Not an appetizing breakfast thought. I dined lightly and it wasn't due to stress—I was working out today with the six Space Marines assigned to the station. A cup of mocha, two big buttered croissants with orange marmalade, and I was ready for prime time! I would eat again in three hours—brunch! Meanwhile my bedtime companions were gorging themselves on their rations.

Six nude, muscular women were taking turns on a large wrestling mat. The other animals watched—and I wonder if the dogs and horses wagered on their favorites. Would betting mean anything to my fur kids? The erotic sight of six naked women practicing different wrestling holds on each other soon had my attention—but not all of it. I noticed a crowd enter the kennels area even over the incessant barking. My attention was on the glistening nude bodies in front of me until the group got within ten meters. Tess—in her burka-like modified Civil Service uniform—was leading Victoria Williams in her own Civil Service uniform. There were nine other people with them—and one wore Space Marine green. The rest were naked. I noted that two were obviously pregnant.

"This is Tom," Tess announced to the crowd. "That's 'Lieutenant Lawrence' to you, Private Martin and 'Master Tom' to the rest of you.
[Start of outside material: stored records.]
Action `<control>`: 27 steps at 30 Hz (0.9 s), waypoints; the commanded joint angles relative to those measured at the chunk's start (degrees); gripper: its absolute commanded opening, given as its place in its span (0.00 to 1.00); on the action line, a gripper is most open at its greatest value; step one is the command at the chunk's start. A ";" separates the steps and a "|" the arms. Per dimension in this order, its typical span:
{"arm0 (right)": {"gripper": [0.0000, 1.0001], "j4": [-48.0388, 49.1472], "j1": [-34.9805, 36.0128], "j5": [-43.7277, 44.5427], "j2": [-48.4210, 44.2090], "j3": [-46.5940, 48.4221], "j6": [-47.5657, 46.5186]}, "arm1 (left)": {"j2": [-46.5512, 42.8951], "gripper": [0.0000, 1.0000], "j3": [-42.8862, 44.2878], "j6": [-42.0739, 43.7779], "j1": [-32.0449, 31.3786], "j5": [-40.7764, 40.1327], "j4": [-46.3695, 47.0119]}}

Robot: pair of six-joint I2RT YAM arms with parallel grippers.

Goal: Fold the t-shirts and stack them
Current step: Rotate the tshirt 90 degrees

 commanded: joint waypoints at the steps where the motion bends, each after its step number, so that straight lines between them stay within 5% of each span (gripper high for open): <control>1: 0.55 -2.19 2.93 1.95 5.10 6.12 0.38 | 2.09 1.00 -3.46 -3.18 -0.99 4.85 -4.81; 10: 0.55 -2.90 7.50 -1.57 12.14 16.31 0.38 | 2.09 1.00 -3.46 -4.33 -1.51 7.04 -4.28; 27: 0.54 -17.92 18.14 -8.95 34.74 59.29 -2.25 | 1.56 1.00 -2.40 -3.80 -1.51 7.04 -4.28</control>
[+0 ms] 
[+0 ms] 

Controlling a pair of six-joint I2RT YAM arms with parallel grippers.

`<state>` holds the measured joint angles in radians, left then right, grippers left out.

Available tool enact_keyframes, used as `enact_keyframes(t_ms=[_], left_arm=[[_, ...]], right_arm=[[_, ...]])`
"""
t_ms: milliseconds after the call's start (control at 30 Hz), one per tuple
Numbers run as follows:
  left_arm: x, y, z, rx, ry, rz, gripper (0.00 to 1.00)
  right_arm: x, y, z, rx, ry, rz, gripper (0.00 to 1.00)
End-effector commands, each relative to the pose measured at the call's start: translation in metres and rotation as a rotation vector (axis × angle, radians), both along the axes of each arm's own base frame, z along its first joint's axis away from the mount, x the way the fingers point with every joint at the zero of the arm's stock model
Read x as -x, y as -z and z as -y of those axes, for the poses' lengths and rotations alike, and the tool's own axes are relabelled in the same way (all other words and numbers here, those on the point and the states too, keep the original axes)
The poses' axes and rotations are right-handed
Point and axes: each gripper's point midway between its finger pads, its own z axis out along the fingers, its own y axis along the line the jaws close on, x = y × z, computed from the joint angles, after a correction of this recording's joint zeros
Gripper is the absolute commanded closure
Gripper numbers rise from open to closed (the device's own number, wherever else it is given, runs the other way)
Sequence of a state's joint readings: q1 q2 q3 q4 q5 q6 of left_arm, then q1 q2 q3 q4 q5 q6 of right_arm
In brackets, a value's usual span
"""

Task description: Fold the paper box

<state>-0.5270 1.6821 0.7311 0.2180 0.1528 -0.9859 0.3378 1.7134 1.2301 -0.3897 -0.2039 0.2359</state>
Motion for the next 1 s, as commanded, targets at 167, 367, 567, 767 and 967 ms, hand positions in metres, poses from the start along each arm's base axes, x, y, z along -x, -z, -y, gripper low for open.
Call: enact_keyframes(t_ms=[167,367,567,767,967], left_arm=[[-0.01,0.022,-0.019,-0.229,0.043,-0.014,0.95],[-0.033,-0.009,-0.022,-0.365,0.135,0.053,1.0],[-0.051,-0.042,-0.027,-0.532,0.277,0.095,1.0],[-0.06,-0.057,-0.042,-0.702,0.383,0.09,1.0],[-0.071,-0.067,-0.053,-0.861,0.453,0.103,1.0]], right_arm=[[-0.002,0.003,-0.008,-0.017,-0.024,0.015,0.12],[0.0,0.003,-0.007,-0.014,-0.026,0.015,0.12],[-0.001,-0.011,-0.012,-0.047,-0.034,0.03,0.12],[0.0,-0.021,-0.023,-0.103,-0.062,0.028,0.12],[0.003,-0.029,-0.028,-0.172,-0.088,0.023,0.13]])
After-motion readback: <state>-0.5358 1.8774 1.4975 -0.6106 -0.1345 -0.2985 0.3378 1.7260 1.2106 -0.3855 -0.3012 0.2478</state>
Tom, you know Victoria. These are the adult concubines that she selected for herself and her brother. The concubines are in training. Private Martin will be training with you and Ensign Williams."

"You're naked!" Private Martin squeaked. He was staring at my erect penis.

"Private Martin managed to get a 6.8 CAP score," Tess continued, her irritation masked. "I stole your idea and adopted the children at the mission. These other children are fourteen and over—adults in the eyes of the Confederacy—and they volunteered to be CAP tested here and take their chances as concubines. You did that with us a while ago—we volunteered on speculation and CAP tested here in the station. Private Martin is seventeen and he has been taking care of the others. I told you how they stayed alive. Father O'Riley gave them food and shelter and medical treatment—but couldn't keep them out of the sex trade."

"Juan surprised me," Victoria confessed. "He got a higher CAP score than I did."

"He's been taking care of the younger children," Tess explained. "He was their pimp, their protector, their business manager. What's going on here?"

"Gracie Jujitsu," I said. "They are learning advanced scientific wrestling. I was just about to butt in."

"Like that?" Victoria asked, pointing at my jutting prick.

""We like him that way," Bo, one of the Space Marines, said as she wiped her face with a towel. "Besides, the animals like watching us fuck. They really like it when Lieutenant Lawrence does us all doggie style."

"He has an appointment in the Baboon Laboratory," Tess explained. "He is using that obvious arousal as a psychological weapon to intimidate the other baboons. Have you seen a baboon penis?"

"Private, fix your uniform," I had been a US Army sergeant for a long time and correcting uniform violations was a good way to hide my own embarassment. "Your gig line is off. Your cap is supposed to be squared off. You have one trouser leg bloused and the other loose. When you wear your uniform, wear it correctly and wear it with pride."

"Goddess Lilith wants him naked at all times," Tess said. "He's part of Ensign William's platoon and Ensign Williams wants his Space Marines wearing the uniform. Being a former sex worker doesn't make Private Martin a pervert!"

Tess was joking. Normally Tess was nude in line with the station dress code.

"Lieutenant Lawrence sends a message to the animals when he is naked like them," Tess explained. "He shows them that he is no better than they are. They respond to that."

"In twenty minutes I need to be in the Baboon Laboratory," I announced. "Fenton has been modified to specifications and he will rejoin the baboon troop today. Private, you will participate in close order drill because it used to be how armies fought armed mobs—and won even when out-numbered ten-to-one. It will give you insight into the Sa'arm, the best-drilled soldiers in the known galaxy."